Top of Data block
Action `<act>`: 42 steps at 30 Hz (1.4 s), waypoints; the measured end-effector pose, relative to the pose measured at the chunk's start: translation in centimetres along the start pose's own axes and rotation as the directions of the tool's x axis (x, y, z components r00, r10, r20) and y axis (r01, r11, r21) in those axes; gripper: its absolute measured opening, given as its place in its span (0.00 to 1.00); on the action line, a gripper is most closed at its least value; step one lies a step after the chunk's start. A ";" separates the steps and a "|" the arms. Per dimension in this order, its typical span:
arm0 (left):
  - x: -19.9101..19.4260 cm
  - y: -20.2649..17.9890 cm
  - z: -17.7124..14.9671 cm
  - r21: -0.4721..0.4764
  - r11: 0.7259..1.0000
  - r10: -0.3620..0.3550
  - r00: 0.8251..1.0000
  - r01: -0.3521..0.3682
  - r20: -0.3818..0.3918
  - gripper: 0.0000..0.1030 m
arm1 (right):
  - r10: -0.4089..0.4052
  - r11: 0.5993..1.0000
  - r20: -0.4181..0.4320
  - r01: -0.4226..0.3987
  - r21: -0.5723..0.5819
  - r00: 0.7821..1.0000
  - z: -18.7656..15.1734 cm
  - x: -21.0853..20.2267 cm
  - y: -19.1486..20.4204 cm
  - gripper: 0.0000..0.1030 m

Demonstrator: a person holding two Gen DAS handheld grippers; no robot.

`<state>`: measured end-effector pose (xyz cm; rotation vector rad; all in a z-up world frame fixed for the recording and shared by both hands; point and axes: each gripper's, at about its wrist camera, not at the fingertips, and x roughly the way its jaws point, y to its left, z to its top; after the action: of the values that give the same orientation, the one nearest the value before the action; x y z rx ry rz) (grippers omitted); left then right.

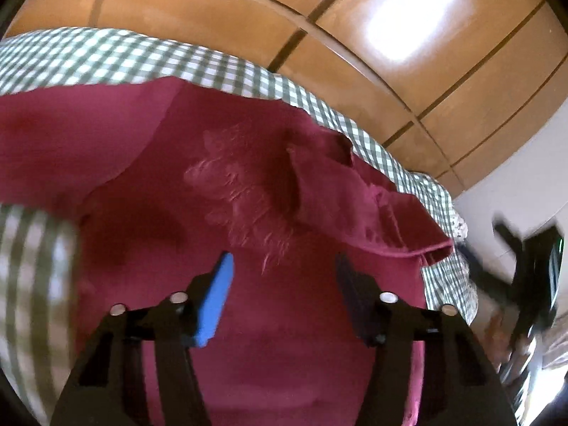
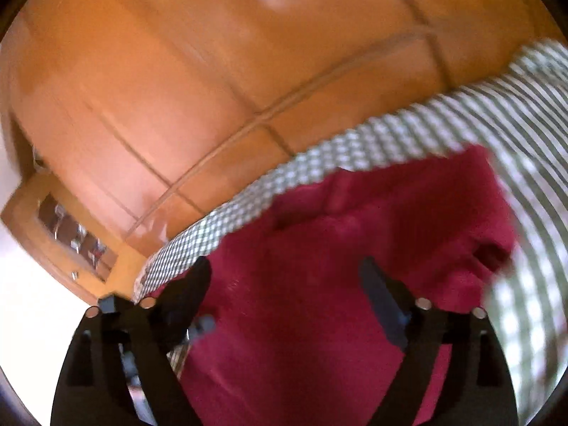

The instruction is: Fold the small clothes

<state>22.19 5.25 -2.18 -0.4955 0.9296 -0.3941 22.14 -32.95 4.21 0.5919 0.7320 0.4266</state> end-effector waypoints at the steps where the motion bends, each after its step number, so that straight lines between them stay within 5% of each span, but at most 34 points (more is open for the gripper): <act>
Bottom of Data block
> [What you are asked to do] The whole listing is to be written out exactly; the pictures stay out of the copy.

> [Written reply]
Action `<act>`: 42 steps at 30 Hz (1.4 s), waypoints; the measured end-effector pose, relative to the pose measured at the chunk's start: translation in centimetres along the start pose's own axes and rotation as the directions of the tool's x axis (x, y, z components r00, r10, r20) and y axis (r01, r11, r21) in those axes; gripper: its absolute measured opening, given as its place in its span (0.00 to 1.00); on the action line, a gripper is most closed at its least value; step one lies a step after the chunk's start. A ";" separates the steps and a "|" the arms. Per dimension in this order, its typical span:
arm0 (left):
  - x: -19.9101..19.4260 cm
  - y: -20.2649..17.9890 cm
  - z: -17.7124..14.9671 cm
  - r21: -0.4721..0.4764
  - r11: 0.7259..1.0000
  - r10: -0.3620..0.3550
  - r00: 0.8251..1.0000
  - r01: -0.3521..0.3682
  - r20: -0.3818..0.3918
  - gripper: 0.0000..0.1030 m
arm1 (right):
  - r10: -0.4089..0.4052
  - r11: 0.5993..1.0000
  - r20: -0.4181..0.4320
  - r01: -0.4226..0.3987
  - r21: -0.5723..0.5819
  - r00: 0.7821..1.0000
  - z: -18.7656..15.1734 cm
  - x: -21.0853..20.2267 cm
  - y: -19.1486..20.4204 cm
  - gripper: 0.0000..0.1030 m

Demonstrator: a person holding two Gen DAS handheld grippers; no robot.

`<state>`: measured end-effector pose (xyz cm; rotation vector rad; all in a z-up world frame fixed for the recording and shared by both hands; point and axes: each gripper's, at about its wrist camera, not at the fingertips, and x roughly the way its jaws point, y to its left, z to its top; after the action: of the values that give the same orientation, the one nearest the value before the action; x y z rx ry rz) (grippers omitted); left then right.


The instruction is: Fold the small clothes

<state>22.19 5.25 -2.18 -0.4955 0.9296 -0.3941 22.14 -32.95 4.21 0.5919 0.7320 0.4266</state> end-effector waypoints at the steps where the motion bends, each after its step number, so that straight lines between them stay within 5% of each span, but at most 34 points (more is open for the gripper): <act>

No further output is expected here.